YOUR GOAL: Which lines of the data below include the string "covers"? Return each of them.

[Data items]
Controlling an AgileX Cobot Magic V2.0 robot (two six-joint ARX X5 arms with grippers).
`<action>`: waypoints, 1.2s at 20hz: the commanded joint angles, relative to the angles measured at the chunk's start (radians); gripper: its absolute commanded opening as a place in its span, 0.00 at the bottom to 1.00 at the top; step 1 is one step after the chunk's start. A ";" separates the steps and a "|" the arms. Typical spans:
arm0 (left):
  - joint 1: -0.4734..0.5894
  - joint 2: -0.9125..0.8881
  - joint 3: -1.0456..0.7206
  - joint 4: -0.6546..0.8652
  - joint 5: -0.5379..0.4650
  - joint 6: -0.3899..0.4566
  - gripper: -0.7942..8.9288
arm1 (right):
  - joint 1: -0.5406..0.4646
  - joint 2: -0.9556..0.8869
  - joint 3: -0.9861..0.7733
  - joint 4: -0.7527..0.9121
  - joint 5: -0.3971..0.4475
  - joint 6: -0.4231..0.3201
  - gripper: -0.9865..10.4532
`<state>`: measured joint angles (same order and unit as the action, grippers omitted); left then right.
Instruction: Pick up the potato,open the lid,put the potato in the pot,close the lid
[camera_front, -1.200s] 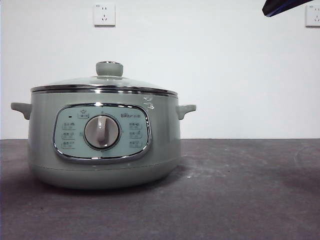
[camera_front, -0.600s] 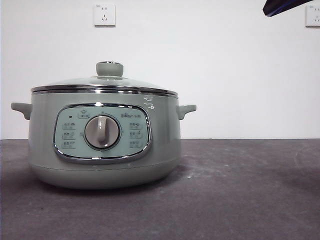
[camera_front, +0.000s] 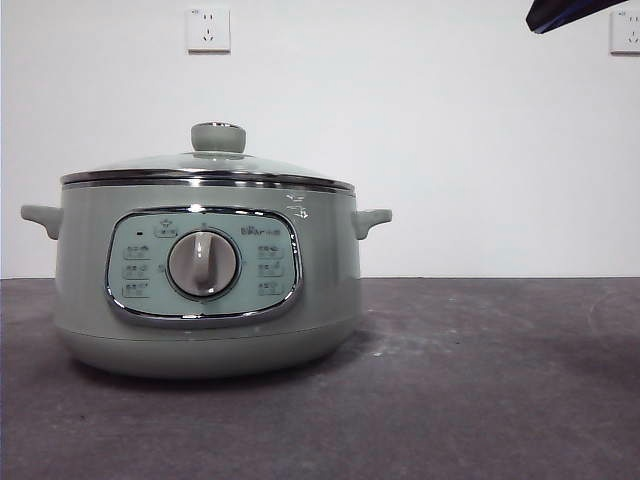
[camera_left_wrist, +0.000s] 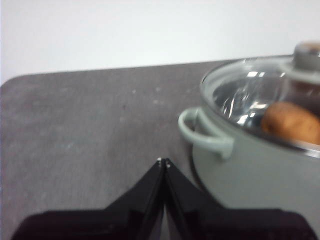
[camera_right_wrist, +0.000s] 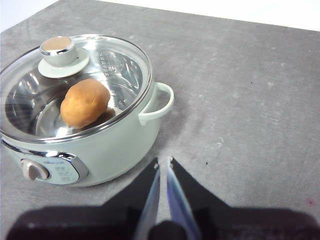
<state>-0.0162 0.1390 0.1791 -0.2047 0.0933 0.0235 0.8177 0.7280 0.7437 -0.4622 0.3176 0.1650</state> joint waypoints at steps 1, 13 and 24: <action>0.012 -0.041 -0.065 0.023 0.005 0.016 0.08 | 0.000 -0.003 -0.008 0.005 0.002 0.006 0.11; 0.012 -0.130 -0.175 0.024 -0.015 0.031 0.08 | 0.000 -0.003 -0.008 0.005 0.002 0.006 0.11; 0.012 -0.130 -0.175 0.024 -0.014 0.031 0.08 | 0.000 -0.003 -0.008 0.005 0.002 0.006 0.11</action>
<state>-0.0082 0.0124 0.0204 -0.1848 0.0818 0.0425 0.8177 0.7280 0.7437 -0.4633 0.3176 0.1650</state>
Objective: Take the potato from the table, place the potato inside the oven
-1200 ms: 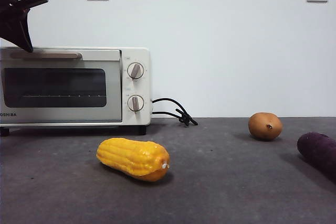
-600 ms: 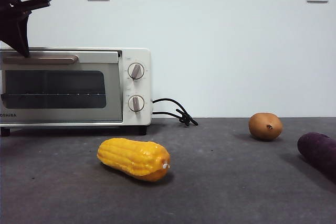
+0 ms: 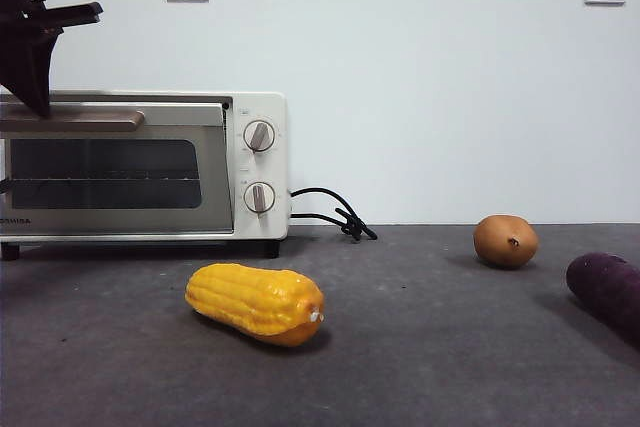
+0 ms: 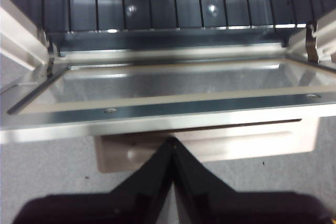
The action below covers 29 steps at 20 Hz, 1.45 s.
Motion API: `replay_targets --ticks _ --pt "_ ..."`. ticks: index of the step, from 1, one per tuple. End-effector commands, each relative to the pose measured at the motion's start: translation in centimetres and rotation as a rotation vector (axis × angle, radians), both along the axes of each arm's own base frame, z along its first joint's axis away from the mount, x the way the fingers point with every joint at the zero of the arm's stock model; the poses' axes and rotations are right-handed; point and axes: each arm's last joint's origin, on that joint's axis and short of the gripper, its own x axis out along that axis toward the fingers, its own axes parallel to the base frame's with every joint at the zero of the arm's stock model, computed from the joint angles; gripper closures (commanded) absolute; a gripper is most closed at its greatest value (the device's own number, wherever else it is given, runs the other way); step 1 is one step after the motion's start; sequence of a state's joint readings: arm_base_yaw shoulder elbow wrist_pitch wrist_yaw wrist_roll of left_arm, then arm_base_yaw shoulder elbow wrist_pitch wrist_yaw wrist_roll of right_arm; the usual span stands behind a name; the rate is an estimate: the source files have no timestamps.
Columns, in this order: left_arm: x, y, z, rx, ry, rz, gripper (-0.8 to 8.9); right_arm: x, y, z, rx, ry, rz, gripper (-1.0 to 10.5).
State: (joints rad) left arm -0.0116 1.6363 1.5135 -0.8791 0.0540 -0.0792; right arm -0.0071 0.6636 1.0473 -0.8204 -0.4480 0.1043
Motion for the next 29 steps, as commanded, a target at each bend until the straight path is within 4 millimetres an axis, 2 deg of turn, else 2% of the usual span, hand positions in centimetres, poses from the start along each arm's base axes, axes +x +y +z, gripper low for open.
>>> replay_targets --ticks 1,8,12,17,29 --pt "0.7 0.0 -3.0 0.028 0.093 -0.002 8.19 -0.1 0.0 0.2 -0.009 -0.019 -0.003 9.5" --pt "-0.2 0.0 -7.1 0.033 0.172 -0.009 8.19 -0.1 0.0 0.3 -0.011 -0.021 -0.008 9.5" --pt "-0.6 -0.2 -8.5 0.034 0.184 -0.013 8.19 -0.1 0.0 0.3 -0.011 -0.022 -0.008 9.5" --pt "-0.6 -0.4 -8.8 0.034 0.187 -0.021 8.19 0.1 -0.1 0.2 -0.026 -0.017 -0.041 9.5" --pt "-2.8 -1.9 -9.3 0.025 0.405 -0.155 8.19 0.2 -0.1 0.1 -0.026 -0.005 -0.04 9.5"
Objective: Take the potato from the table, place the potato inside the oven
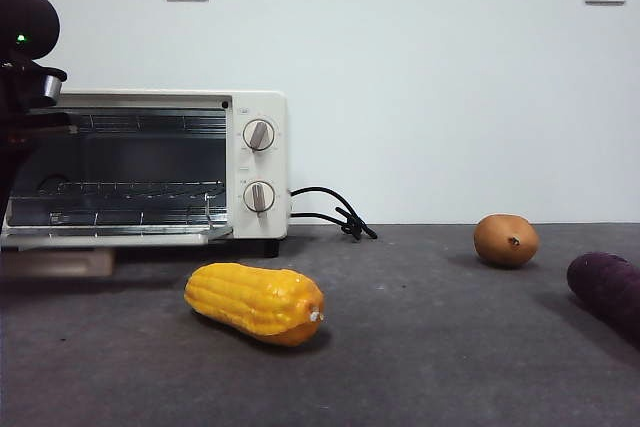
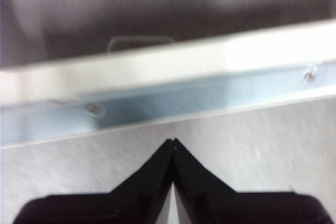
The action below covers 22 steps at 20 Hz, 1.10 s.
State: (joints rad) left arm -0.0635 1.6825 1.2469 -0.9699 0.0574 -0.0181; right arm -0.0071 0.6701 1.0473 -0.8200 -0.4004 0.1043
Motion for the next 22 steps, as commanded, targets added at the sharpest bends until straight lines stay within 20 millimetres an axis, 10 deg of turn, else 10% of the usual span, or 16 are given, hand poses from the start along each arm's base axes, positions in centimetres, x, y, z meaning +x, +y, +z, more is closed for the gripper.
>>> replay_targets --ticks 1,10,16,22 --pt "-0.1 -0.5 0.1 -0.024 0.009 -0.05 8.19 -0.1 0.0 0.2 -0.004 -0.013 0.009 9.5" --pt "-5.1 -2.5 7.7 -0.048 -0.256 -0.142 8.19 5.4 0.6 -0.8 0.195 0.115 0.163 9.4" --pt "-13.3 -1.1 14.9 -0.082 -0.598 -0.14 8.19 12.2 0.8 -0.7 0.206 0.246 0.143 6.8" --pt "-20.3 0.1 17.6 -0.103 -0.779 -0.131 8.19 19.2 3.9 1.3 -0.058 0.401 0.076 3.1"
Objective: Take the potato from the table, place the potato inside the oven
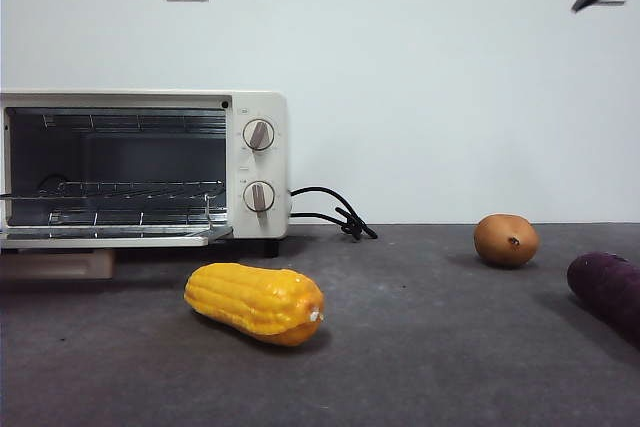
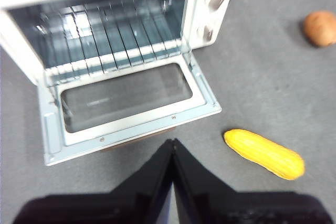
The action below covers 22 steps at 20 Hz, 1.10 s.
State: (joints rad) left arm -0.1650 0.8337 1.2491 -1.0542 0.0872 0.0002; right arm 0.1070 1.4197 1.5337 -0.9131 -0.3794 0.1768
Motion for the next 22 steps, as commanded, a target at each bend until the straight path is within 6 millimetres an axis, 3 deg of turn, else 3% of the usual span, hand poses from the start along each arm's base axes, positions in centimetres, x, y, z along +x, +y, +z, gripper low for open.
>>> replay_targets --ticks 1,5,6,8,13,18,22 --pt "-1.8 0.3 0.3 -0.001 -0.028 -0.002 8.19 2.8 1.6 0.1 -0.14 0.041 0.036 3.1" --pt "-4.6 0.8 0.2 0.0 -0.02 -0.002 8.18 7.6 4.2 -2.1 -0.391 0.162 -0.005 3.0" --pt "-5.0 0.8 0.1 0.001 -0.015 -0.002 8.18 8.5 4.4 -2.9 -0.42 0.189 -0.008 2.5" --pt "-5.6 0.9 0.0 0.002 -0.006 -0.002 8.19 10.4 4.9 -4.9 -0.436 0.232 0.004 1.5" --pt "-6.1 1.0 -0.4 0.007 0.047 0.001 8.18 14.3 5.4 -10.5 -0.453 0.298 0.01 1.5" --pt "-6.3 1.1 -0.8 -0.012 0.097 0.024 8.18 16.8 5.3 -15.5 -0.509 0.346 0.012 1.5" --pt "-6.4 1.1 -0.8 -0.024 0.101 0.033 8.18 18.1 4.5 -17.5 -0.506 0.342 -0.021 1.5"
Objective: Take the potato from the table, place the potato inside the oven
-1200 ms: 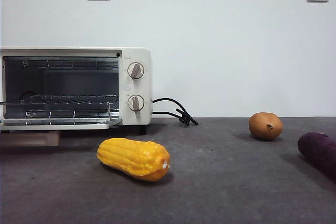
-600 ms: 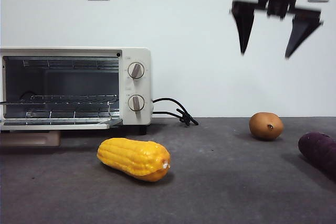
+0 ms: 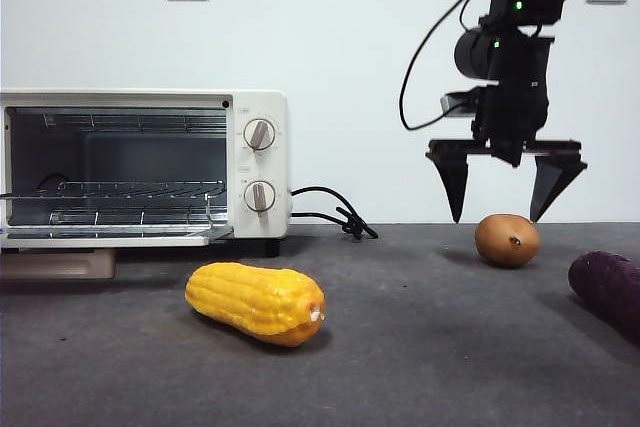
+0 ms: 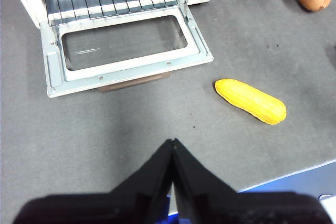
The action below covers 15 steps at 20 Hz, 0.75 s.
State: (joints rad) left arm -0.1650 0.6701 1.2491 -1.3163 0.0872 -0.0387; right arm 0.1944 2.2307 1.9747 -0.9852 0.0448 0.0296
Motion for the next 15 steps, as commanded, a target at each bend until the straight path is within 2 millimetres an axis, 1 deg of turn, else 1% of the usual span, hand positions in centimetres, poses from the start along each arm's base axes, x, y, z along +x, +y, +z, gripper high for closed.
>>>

WRITTEN REPLY:
The action below covers 29 steps at 20 Hz, 1.45 s.
The action below covers 22 steps at 20 Hz, 1.10 s.
The action below covers 22 steps at 20 Hz, 1.10 s.
The action below covers 15 steps at 20 Hz, 0.75 s.

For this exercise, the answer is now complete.